═════ Dataset extract ═════

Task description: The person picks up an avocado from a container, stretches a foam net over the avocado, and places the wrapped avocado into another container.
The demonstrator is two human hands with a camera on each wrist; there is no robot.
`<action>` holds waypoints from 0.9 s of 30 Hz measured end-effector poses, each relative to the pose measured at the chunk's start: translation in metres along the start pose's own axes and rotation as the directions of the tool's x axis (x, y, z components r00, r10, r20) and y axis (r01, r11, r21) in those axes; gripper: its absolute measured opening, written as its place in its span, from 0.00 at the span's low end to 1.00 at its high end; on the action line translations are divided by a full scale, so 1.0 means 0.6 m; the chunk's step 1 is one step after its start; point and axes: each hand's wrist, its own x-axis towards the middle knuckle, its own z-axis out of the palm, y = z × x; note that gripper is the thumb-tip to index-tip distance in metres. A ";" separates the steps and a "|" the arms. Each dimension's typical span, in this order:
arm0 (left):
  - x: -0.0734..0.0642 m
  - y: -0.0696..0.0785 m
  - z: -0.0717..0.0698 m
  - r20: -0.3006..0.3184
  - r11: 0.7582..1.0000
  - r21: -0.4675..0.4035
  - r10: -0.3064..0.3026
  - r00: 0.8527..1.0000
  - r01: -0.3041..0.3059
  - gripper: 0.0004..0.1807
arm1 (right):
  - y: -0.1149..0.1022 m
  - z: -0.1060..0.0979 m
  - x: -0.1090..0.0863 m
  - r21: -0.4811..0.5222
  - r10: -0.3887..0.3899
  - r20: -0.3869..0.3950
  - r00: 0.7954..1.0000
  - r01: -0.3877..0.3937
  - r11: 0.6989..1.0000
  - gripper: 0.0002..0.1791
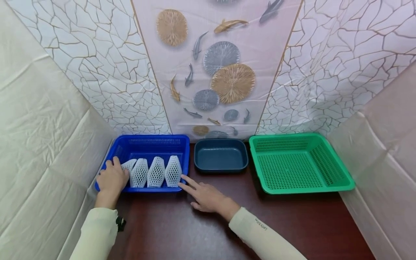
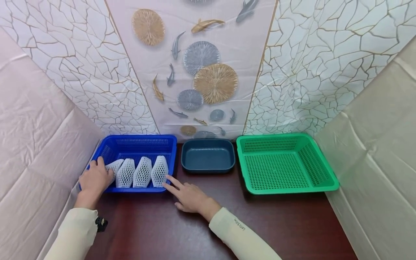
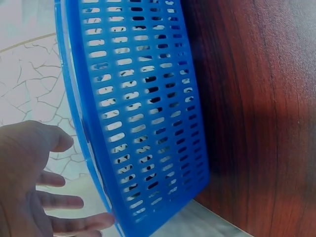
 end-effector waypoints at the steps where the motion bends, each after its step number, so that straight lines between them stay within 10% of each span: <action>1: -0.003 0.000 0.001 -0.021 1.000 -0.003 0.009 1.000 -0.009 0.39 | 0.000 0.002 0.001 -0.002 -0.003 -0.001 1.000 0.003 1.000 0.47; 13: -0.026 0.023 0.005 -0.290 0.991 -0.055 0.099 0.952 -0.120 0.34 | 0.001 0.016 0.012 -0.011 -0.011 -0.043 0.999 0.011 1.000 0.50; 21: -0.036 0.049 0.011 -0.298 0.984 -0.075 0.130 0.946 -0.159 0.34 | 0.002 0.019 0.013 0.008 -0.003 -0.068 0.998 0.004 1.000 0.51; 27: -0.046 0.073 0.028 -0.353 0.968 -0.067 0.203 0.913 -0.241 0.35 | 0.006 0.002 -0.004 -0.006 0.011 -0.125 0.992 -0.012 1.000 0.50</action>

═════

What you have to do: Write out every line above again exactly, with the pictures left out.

Result of the exercise:
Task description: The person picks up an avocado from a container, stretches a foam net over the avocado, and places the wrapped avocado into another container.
The demonstrator is two human hands with a camera on each wrist; there is no robot.
`<action>` holds waypoints from 0.9 s of 30 Hz measured end-effector poses, each relative to the pose measured at the chunk's start: translation in metres along the start pose's own axes and rotation as the directions of the tool's x axis (x, y, z components r00, r10, r20) and y axis (r01, r11, r21) in those axes; gripper: its absolute measured opening, written as its place in its span, from 0.00 at the span's low end to 1.00 at its high end; on the action line translations are divided by a full scale, so 1.0 means 0.6 m; the chunk's step 1 is one step after its start; point and axes: each hand's wrist, its own x-axis towards the middle knuckle, its own z-axis out of the palm, y = z × x; note that gripper is the thumb-tip to index-tip distance in metres. A ";" separates the steps and a "|" the arms. Each dimension's typical span, in this order:
arm0 (left):
  - x: -0.0734..0.0642 m
  - y: -0.0696..0.0785 m
  - z: -0.0717..0.0698 m
  - r20: -0.3006..0.3184
  - r11: 0.7582..1.0000
  - r21: -0.4675..0.4035
  - r10: -0.3064..0.3026
  - r00: 0.8527..1.0000
  - r01: -0.3041..0.3059
  - gripper: 0.0004..0.1807
arm1 (right):
  - y: -0.1149..0.1022 m
  - z: -0.1060..0.0979 m
  - x: -0.1090..0.0863 m
  - r21: -0.4811..0.5222
  - r10: -0.3887..0.3899
  - r20: -0.3869..0.3950
  - r00: 0.7954..1.0000
  - r01: -0.3877..0.3937
  - r11: 0.6989..1.0000
  - gripper: 0.0002..0.1791
 end-effector waypoints at the steps where the motion bends, each after its step number, so that straight lines between them stay within 10% of each span: <action>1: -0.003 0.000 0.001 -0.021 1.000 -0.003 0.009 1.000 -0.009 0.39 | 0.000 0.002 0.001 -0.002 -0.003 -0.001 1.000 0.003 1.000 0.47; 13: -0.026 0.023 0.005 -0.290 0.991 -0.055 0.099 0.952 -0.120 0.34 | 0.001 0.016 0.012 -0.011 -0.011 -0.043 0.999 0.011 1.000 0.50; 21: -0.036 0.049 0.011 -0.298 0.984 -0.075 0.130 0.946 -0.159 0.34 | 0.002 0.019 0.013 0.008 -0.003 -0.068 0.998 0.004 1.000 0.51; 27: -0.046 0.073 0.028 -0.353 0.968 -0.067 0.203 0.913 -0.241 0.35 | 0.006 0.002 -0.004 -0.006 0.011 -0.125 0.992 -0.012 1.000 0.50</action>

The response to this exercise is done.